JAKARTA, Lingkar.news – Ketua Badan Legislasi (Baleg) DPR RI Bob Hasan menegaskan bahwa pembahasan Rancangan Undang-Undang (RUU) tentang Perampasan Aset akan dilakukan secara transparan. Ia juga memastikan proses legislasi akan mengedepankan prinsip partisipasi publik yang bermakna.
“Tidak boleh ada pembahasan yang tertutup. Semua harus bisa diakses publik,” ujar Bob Hasan di Jakarta, Kamis, 11 September 2025.
Menurutnya, keterlibatan publik tidak hanya sebatas mengetahui judul RUU, tetapi juga memahami substansi dan implikasi hukum yang terkandung di dalamnya.

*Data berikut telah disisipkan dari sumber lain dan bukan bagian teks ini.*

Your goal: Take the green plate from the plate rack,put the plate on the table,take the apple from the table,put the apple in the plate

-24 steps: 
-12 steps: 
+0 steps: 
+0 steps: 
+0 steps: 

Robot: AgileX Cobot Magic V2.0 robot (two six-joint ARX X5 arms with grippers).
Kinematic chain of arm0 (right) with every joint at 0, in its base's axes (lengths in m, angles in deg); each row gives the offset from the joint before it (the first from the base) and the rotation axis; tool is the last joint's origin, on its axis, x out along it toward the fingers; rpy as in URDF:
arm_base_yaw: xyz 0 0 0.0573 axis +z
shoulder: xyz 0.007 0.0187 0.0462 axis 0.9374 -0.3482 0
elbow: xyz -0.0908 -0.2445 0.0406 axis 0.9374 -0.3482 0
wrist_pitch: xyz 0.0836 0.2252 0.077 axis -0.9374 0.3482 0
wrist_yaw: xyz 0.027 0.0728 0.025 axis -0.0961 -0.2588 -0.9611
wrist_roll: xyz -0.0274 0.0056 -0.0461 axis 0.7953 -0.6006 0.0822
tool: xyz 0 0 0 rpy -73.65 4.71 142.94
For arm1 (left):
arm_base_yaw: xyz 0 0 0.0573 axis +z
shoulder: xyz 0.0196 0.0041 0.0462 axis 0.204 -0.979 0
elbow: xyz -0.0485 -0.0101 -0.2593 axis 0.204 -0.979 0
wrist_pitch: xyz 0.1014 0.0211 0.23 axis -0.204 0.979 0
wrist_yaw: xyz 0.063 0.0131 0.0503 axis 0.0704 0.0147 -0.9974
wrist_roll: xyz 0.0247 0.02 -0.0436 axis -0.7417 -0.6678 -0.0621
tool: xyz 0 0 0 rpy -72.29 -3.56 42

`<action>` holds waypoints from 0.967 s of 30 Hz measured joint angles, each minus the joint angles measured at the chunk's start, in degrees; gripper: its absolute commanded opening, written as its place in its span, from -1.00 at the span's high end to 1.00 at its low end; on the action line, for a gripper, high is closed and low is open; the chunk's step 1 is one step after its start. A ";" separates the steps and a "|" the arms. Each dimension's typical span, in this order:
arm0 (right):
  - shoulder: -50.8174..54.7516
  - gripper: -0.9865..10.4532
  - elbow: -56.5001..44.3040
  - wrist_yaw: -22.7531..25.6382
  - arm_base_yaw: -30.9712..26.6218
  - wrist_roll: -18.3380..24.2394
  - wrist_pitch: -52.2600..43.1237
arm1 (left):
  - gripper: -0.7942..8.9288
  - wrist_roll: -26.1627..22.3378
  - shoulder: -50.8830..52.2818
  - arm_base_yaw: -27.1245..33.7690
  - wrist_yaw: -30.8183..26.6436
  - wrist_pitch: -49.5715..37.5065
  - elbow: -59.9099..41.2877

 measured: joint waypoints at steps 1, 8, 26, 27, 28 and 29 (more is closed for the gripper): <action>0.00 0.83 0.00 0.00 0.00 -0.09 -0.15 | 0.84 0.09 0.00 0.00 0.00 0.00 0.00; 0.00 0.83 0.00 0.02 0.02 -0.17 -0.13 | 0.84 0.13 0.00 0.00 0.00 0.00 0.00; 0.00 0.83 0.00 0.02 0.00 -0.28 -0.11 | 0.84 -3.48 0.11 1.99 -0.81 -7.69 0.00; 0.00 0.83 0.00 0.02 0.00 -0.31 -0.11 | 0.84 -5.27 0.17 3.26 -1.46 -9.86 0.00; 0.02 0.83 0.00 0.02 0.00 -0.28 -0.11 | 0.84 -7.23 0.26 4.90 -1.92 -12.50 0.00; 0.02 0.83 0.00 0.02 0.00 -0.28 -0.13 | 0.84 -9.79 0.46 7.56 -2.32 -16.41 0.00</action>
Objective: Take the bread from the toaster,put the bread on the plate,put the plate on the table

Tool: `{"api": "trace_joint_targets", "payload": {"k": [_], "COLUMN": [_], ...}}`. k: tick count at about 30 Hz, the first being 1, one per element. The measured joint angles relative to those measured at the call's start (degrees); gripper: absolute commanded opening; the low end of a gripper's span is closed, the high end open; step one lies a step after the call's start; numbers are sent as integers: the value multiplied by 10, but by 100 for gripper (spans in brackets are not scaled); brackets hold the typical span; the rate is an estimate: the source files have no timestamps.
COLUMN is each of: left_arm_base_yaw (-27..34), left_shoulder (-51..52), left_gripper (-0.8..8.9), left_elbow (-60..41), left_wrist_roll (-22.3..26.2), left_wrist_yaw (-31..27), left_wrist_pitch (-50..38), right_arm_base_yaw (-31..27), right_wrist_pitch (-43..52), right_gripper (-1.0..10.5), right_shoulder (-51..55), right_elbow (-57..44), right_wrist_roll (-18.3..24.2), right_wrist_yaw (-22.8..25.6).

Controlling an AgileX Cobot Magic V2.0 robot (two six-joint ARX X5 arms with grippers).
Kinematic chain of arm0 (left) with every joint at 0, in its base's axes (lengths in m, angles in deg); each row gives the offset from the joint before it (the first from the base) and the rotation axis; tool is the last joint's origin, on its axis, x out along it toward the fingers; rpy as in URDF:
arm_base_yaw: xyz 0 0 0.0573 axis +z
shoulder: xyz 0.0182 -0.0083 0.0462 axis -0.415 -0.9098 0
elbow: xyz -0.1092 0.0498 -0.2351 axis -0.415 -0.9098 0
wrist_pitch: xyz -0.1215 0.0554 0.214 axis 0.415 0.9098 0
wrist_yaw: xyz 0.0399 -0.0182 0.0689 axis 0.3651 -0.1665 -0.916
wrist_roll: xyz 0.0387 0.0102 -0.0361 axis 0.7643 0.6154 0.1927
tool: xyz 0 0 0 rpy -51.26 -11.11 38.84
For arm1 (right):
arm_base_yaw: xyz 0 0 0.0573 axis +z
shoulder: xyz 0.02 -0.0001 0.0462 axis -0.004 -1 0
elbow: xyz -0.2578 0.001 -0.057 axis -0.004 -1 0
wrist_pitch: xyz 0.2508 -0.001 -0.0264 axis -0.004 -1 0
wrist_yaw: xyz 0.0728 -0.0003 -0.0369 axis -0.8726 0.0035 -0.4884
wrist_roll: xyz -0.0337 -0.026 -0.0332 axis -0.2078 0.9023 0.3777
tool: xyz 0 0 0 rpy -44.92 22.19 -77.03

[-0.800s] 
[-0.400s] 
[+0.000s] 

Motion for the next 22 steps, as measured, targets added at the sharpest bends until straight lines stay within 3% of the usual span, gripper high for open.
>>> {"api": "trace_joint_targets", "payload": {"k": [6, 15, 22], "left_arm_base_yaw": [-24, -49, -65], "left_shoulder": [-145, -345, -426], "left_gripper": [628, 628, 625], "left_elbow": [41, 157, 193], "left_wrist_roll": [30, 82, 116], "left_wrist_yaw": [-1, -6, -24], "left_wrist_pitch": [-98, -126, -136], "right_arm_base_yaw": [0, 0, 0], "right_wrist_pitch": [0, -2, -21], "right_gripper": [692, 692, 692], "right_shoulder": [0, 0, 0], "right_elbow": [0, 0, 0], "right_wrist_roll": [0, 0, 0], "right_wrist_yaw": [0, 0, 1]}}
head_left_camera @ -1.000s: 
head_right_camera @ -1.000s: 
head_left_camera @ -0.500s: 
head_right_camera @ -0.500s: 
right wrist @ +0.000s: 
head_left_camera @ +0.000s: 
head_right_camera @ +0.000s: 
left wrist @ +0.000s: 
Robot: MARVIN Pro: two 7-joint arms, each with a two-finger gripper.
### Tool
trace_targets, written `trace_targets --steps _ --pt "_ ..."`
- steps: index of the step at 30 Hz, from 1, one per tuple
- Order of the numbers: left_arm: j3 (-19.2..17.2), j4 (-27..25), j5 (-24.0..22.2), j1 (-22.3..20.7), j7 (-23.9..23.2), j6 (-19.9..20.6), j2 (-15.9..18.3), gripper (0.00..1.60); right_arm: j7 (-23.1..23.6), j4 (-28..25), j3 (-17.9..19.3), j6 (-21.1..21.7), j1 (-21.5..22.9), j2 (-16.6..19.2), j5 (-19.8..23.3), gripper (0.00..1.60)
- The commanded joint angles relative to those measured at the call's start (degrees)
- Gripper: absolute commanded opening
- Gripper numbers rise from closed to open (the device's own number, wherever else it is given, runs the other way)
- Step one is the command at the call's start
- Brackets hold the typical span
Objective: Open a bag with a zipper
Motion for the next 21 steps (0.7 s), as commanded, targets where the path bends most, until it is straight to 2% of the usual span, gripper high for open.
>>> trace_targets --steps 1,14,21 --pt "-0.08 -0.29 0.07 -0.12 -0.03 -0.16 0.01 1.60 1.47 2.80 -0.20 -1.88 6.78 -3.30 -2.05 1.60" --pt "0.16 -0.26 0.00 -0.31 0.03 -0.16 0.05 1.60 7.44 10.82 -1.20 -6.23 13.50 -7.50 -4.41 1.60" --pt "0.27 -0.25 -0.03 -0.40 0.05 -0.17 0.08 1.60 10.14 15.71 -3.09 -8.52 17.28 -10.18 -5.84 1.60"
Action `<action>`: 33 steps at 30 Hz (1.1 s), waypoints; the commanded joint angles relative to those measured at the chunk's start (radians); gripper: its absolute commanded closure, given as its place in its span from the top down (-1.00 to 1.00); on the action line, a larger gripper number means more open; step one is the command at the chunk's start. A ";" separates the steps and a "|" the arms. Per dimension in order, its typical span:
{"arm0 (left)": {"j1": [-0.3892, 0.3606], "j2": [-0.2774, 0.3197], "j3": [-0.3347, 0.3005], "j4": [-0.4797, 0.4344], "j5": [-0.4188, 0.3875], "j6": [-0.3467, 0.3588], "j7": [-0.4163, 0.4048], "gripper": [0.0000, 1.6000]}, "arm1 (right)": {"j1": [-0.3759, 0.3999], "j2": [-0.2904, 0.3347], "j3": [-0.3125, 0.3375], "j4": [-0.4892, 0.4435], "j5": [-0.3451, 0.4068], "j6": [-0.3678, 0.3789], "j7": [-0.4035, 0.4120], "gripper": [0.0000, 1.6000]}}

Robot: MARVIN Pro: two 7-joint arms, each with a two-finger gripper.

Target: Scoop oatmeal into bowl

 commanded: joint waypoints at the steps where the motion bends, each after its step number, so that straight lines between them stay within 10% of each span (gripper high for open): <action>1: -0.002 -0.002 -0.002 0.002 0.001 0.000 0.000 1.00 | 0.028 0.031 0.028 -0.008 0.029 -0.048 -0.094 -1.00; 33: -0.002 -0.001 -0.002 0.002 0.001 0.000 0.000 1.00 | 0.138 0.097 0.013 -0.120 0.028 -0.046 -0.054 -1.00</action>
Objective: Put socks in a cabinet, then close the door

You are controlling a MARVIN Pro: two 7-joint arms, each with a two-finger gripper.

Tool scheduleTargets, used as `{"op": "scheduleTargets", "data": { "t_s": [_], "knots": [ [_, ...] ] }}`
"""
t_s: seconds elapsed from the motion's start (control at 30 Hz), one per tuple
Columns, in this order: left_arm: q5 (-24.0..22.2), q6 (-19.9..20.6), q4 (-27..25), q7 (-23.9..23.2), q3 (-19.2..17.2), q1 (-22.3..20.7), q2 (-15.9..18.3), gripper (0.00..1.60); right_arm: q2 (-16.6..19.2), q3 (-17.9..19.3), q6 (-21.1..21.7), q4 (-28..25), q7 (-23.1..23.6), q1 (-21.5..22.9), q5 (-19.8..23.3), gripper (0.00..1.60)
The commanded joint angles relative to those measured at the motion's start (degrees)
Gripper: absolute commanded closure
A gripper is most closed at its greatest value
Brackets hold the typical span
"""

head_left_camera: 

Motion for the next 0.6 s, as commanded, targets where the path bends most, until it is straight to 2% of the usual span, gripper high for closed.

Bob menyebutkan, pihaknya menargetkan agar RUU Perampasan Aset bisa disahkan pada tahun 2025. Ia menilai aturan ini sangat krusial dalam mendukung reformasi hukum pidana yang tengah berjalan di Indonesia.
Bob mengungkapkan RUU Perampasan Aset akan dibahas secara paralel dengan Rancangan Kitab Undang-Undang Hukum Acara Pidana (RKUHAP) yang kini memasuki tahap finalisasi.
Menurutnya, hal ini penting, karena mekanisme perampasan aset berkaitan langsung dengan sistem hukum acara pidana.
“Harus jelas, apakah perampasan aset termasuk pidana asal, pidana tambahan, pidana pokok, atau bahkan masuk ranah perdata,” katanya.
Bob mengingatkan bahwa Kitab Undang-Undang Hukum Pidana (KUHP) baru akan mulai berlaku pada 1 Januari 2026.
Oleh karena itu, ia menilai pembahasan RUU Perampasan Aset dan RKUHAP harus dilakukan secara terintegrasi agar tidak terjadi tumpang tindih dalam sistem hukum nasional.
“Jangan sampai salah arah. KUHP berlaku 2026 maka acara dan instrumen hukum lain, termasuk perampasan aset, harus punya fondasi yang kokoh,” pungkasnya.